School of Sport, Exercise and Health Sciences, Loughborough University, Loughborough, UNITED KINGDOM.
Department of Science and Technology, Nottingham Trent University, Nottingham, UNITED KINGDOM.
Med Sci Sports Exerc. 2022 Mar 1;54(3):438-446. doi: 10.1249/MSS.0000000000002820.
Localized bone mineral density (BMD) adaptation of the lumbar spine, particularly on the contralateral side to the bowling arm, has been observed in elite male cricket fast bowlers. No study has investigated this in adolescents, or the role of fast bowling technique on lumbar BMD adaptation. This study aims to investigate lumbar BMD adaptation in adolescent cricket fast bowlers, and its relationship with fast bowling technique.
Thirty-nine adolescent fast bowlers underwent anteroposterior dual x-ray absorptiometry scan of their lumbar spine. Hip, lumbopelvic and thoracolumbar joint kinematics, and vertical ground reaction kinetics were determined using three-dimensional motion capture and force plates. Significant partial (covariate: fat-free mass) and bivariate correlations of the technique parameters with whole lumbar (L1-L4) BMD and BMD asymmetry (L3 and L4) were advanced as candidate variables for multiple stepwise linear regression.

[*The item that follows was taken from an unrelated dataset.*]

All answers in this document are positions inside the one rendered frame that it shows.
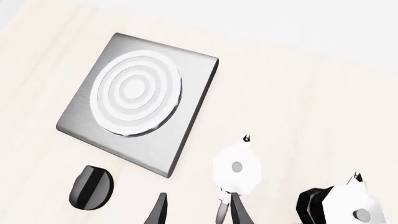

Adolescent fast bowlers demonstrated high lumbar Z-Scores (+1.0; 95% confidence interval [CI], 0.7-1.4) and significantly greater BMD on the contralateral side of L3 (9.0%; 95% CI, 5.8%-12.1%) and L4 (8.2%; 95% CI, 4.9%-11.5%). Maximum contralateral thoracolumbar rotation and maximum ipsilateral lumbopelvic rotation in the period between back foot contact and ball release (BR), as well as contralateral pelvic drop at front foot contact, were identified as predictors of L1 to L4 BMD, explaining 65% of the variation. Maximum ipsilateral lumbopelvic rotation between back foot contact and BR, as well as ipsilateral lumbopelvic rotation and contralateral thoracolumbar side flexion at BR, were predictors of lumbar asymmetry within L3 and L4.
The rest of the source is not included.